(Problem description):
The listing below should be copied in full, word for word.

(Supplied material):
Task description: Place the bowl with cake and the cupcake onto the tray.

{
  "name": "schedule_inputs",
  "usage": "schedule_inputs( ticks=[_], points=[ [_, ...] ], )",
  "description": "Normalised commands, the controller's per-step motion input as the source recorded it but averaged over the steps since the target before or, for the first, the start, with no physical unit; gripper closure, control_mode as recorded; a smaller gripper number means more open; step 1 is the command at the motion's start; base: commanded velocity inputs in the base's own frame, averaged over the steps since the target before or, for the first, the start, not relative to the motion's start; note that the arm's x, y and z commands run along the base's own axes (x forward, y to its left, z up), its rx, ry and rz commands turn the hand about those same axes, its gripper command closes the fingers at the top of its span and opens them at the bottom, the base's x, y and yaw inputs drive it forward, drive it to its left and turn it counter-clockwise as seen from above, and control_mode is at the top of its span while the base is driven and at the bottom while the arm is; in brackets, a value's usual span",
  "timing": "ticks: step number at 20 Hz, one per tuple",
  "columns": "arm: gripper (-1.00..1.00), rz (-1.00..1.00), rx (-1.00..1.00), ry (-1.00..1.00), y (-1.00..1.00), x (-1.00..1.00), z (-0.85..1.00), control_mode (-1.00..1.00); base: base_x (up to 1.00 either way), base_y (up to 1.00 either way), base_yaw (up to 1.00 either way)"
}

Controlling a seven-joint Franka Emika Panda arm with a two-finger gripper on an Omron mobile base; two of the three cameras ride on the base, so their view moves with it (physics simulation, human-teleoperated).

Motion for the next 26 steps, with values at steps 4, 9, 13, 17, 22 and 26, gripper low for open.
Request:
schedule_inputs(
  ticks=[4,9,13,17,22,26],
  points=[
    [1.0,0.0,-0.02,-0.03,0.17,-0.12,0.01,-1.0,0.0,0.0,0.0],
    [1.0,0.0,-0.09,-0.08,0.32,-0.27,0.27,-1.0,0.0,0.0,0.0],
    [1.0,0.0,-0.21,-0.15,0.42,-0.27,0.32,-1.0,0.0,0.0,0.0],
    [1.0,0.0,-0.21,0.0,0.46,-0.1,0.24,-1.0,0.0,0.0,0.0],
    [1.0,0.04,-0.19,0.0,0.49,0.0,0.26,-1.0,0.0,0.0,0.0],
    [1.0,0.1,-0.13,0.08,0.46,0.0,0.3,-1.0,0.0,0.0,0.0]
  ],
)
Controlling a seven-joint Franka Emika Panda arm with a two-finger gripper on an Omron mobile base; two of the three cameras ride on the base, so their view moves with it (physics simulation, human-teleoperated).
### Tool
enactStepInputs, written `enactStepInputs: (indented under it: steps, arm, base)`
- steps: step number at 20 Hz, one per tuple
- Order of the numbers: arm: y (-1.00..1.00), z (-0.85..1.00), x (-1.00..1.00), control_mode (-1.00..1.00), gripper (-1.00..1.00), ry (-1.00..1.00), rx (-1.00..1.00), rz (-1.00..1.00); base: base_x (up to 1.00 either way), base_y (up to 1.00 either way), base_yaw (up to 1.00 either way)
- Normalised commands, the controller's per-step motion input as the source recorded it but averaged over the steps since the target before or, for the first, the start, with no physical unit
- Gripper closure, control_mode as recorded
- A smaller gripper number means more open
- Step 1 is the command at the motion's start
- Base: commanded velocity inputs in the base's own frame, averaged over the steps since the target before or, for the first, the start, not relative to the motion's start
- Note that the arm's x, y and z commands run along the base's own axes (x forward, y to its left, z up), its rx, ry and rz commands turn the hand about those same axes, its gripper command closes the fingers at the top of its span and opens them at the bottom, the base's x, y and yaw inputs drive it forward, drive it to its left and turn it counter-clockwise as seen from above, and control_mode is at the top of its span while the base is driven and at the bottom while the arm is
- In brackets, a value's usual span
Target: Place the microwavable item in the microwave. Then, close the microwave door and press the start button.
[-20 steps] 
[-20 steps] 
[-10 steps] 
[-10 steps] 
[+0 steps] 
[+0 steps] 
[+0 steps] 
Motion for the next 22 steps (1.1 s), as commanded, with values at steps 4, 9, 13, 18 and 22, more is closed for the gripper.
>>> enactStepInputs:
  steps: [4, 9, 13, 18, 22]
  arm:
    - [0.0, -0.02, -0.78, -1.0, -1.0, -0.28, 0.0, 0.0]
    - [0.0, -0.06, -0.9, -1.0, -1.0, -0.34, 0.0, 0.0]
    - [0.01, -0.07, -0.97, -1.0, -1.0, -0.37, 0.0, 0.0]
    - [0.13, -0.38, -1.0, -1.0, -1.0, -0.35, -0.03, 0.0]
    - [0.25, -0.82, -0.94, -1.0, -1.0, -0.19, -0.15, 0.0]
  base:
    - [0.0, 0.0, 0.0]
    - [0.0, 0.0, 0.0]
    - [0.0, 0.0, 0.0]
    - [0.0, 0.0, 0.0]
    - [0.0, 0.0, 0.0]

(Result):
Task description: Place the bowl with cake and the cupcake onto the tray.

{
  "name": "schedule_inputs",
  "usage": "schedule_inputs( ticks=[_], points=[ [_, ...] ], )",
  "description": "Normalised commands, the controller's per-step motion input as the source recorded it but averaged over the steps since the target before or, for the first, the start, with no physical unit; gripper closure, control_mode as recorded; a smaller gripper number means more open; step 1 is the command at the motion's start; base: commanded velocity inputs in the base's own frame, averaged over the steps since the target before or, for the first, the start, not relative to the motion's start; note that the arm's x, y and z commands run along the base's own axes (x forward, y to its left, z up), its rx, ry and rz commands turn the hand about those same axes, its gripper command closes the fingers at the top of its span and opens them at the bottom, the base's x, y and yaw inputs drive it forward, drive it to its left and turn it counter-clockwise as seen from above, and control_mode is at the top of its span while the base is driven and at the bottom while the arm is; in brackets, a value's usual span",
  "timing": "ticks: step number at 20 Hz, one per tuple",
  "columns": "arm: gripper (-1.00..1.00), rz (-1.00..1.00), rx (-1.00..1.00), ry (-1.00..1.00), y (-1.00..1.00), x (-1.00..1.00), z (-0.85..1.00), control_mode (-1.00..1.00); base: base_x (up to 1.00 either way), base_y (up to 1.00 either way), base_yaw (up to 1.00 either way)"
}

Controlling a seven-joint Franka Emika Panda arm with a two-finger gripper on an Omron mobile base; two of the three cameras ride on the base, so their view moves with it (physics simulation, human-teleoperated).

Motion for the next 26 steps, with values at steps 4, 9, 13, 17, 22 and 26, gripper low for open.
Request:
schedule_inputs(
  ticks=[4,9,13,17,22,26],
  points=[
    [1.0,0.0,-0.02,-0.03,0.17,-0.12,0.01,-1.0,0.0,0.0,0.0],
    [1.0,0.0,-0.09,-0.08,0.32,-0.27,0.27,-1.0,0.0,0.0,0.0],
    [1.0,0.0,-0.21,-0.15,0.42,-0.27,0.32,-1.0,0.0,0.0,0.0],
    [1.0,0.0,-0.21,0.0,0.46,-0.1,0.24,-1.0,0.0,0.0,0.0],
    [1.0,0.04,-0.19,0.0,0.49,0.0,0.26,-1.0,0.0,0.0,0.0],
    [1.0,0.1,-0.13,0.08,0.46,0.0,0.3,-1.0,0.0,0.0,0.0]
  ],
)
Controlling a seven-joint Franka Emika Panda arm with a two-finger gripper on an Omron mobile base; two of the three cameras ride on the base, so their view moves with it (physics simulation, human-teleoperated).
### Tool
enactStepInputs, written `enactStepInputs: (indented under it: steps, arm, base)`
- steps: step number at 20 Hz, one per tuple
- Order of the numbers: arm: y (-1.00..1.00), z (-0.85..1.00), x (-1.00..1.00), control_mode (-1.00..1.00), gripper (-1.00..1.00), ry (-1.00..1.00), rx (-1.00..1.00), rz (-1.00..1.00); base: base_x (up to 1.00 either way), base_y (up to 1.00 either way), base_yaw (up to 1.00 either way)
- Normalised commands, the controller's per-step motion input as the source recorded it but averaged over the steps since the target before or, for the first, the start, with no physical unit
- Gripper closure, control_mode as recorded
- A smaller gripper number means more open
- Step 1 is the command at the motion's start
- Base: commanded velocity inputs in the base's own frame, averaged over the steps since the target before or, for the first, the start, not relative to the motion's start
- Note that the arm's x, y and z commands run along the base's own axes (x forward, y to its left, z up), its rx, ry and rz commands turn the hand about those same axes, its gripper command closes the fingers at the top of its span and opens them at the bottom, the base's x, y and yaw inputs drive it forward, drive it to its left and turn it counter-clockwise as seen from above, and control_mode is at the top of its span while the base is driven and at the bottom while the arm is
- In brackets, a value's usual span
Target: Place the microwavable item in the microwave. Then, close the microwave door and press the start button.
[-20 steps] 
[-20 steps] 
[-10 steps] 
[-10 steps] 
[+0 steps] 
[+0 steps] 
[+0 steps] 
Motion for the next 22 steps (1.1 s), as commanded, with values at steps 4, 9, 13, 18 and 22, more is closed for the gripper.
>>> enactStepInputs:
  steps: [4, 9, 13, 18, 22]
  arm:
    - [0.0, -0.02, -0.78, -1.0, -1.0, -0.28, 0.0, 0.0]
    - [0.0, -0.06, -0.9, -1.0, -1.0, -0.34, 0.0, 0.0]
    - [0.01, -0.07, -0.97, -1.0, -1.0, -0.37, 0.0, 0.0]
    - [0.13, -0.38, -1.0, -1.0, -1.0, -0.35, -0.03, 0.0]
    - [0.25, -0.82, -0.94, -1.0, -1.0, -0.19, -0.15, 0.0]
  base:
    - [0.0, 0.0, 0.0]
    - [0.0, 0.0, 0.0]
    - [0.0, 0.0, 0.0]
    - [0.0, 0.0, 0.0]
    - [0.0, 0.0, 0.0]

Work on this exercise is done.